_EXERCISE REQUIREMENTS_
What lines in the records below include the word "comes"? Return each one.

_Data items_
════════════════

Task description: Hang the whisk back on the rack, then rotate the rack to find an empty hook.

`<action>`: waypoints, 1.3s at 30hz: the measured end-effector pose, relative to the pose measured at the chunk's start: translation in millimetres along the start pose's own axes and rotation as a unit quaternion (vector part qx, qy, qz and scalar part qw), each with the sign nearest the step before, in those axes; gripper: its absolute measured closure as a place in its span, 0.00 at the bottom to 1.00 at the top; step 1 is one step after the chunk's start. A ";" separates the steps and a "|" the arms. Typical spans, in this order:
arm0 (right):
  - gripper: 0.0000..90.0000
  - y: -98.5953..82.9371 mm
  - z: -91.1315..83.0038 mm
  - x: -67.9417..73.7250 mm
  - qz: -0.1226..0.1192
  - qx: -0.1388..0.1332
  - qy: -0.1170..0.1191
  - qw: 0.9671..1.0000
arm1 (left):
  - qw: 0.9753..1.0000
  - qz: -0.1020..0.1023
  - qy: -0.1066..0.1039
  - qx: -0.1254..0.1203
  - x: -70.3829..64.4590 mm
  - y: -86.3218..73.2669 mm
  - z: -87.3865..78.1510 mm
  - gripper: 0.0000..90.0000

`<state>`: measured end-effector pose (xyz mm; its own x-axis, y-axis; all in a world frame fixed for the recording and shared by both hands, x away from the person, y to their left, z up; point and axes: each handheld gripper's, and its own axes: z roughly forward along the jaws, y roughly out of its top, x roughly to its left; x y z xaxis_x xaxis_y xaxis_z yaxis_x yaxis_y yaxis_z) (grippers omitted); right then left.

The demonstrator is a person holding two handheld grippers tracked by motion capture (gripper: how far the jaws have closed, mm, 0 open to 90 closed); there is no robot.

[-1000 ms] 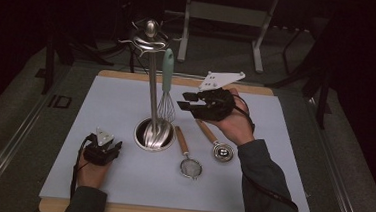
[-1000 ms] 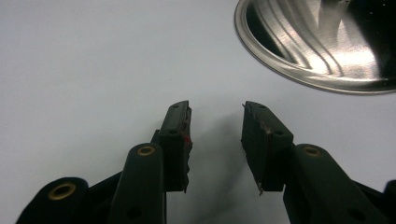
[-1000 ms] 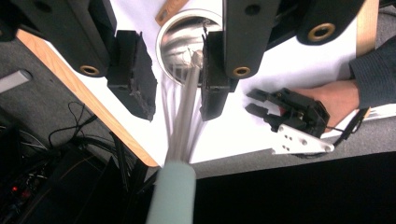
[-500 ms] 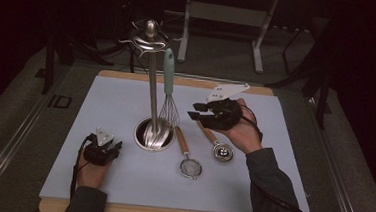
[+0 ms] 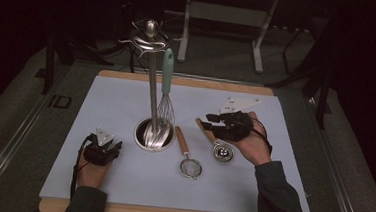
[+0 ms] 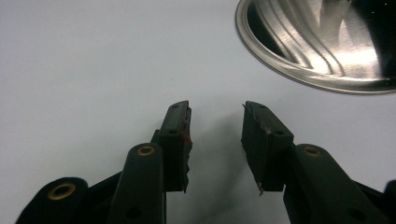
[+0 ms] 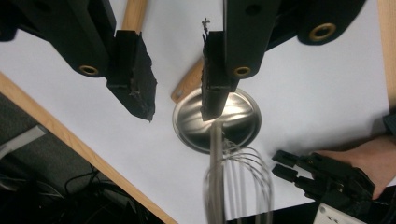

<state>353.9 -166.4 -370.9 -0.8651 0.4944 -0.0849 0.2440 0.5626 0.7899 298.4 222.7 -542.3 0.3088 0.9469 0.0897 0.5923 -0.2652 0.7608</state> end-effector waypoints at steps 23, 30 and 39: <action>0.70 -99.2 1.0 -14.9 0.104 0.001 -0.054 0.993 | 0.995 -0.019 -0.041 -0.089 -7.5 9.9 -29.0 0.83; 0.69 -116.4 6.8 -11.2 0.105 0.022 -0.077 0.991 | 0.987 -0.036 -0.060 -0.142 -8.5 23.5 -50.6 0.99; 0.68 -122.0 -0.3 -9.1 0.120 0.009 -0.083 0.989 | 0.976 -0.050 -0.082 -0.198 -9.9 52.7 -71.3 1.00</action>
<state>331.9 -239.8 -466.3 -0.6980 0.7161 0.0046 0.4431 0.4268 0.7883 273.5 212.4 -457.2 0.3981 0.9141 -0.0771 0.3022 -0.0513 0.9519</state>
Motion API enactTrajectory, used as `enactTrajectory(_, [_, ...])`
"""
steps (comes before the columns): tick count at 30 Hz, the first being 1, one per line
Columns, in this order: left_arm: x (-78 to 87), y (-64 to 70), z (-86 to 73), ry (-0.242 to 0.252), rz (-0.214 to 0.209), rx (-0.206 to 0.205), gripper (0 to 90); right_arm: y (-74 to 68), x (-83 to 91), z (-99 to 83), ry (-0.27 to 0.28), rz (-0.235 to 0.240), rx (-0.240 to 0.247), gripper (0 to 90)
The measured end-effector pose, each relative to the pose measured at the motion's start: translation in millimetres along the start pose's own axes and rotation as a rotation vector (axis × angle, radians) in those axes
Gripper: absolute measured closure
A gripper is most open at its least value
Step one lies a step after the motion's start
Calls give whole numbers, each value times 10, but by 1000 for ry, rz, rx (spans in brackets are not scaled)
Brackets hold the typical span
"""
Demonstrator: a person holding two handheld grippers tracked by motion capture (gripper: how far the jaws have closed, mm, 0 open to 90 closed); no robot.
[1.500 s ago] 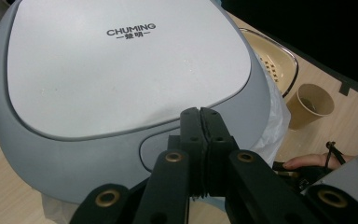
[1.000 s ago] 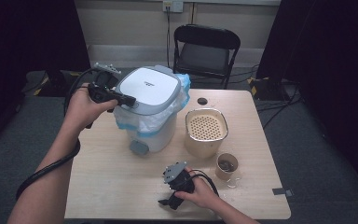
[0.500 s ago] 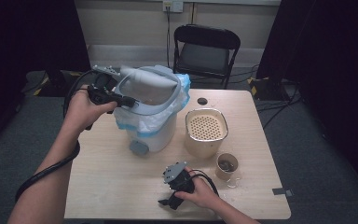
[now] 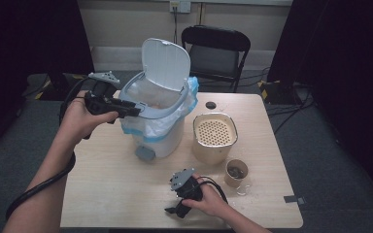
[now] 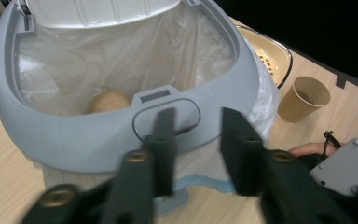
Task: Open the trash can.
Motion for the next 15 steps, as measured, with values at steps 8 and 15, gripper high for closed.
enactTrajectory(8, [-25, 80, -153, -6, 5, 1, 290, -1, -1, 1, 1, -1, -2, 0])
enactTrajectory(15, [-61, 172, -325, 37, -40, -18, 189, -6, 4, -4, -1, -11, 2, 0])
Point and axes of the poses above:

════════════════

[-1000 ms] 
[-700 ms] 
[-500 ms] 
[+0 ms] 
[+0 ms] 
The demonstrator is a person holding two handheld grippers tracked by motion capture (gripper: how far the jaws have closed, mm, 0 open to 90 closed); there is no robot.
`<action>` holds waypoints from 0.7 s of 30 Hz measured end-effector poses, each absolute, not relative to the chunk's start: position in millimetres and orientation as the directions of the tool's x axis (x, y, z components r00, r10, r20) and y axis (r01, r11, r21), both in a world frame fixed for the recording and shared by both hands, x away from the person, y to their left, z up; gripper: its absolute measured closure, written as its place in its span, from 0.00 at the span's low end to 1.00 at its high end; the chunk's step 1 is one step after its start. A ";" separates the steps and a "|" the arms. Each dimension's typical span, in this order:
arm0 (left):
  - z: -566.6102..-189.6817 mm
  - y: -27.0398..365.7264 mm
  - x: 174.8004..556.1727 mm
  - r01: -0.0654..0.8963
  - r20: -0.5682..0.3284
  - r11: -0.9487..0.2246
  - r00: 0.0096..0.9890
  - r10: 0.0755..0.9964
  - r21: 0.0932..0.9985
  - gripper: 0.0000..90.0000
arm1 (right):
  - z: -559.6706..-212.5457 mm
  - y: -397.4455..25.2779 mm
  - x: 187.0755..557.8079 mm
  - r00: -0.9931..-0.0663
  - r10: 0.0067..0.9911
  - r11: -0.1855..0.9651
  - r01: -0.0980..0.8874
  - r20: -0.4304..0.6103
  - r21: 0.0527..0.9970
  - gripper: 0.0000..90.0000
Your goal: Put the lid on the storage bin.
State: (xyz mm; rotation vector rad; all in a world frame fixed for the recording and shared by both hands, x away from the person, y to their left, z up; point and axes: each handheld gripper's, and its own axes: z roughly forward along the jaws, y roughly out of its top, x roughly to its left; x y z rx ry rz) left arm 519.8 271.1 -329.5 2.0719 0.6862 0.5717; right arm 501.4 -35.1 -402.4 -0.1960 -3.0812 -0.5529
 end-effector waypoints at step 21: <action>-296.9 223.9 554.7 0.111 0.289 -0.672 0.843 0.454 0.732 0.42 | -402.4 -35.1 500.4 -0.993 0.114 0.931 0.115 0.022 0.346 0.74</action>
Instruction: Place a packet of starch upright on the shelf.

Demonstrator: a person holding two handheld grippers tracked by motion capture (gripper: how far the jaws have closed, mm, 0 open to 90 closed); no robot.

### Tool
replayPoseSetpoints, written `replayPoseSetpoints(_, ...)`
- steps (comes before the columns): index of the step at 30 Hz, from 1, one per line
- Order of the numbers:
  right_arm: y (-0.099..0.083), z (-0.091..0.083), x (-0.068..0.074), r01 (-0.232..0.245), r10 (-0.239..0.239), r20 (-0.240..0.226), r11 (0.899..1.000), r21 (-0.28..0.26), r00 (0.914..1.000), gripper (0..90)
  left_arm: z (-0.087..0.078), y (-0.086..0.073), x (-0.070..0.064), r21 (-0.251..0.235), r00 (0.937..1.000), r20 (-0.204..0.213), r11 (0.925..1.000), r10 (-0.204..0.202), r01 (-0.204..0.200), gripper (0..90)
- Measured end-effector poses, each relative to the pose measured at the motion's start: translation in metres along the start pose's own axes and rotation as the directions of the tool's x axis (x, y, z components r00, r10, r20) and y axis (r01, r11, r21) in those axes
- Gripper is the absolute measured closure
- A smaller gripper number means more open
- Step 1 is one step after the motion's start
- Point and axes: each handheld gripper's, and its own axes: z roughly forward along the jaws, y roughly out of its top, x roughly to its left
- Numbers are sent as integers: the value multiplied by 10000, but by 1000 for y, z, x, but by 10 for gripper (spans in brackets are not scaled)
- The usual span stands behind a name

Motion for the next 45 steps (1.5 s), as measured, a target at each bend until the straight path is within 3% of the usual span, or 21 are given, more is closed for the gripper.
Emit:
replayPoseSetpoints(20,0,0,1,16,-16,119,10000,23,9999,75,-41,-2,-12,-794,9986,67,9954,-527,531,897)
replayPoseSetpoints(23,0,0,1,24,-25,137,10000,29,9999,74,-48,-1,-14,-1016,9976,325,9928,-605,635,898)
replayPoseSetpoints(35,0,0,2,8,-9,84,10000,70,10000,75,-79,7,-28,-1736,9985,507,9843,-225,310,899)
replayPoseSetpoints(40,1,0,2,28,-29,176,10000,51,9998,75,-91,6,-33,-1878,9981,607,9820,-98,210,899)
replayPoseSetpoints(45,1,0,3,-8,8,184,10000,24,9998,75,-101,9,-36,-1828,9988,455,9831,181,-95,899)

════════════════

_ANSWER SPACE_
steps (comes before the columns): tick count at 30 Hz, the first being 1, one per line
- steps (comes before the columns): index of the step at 30 Hz, from 1, one per line

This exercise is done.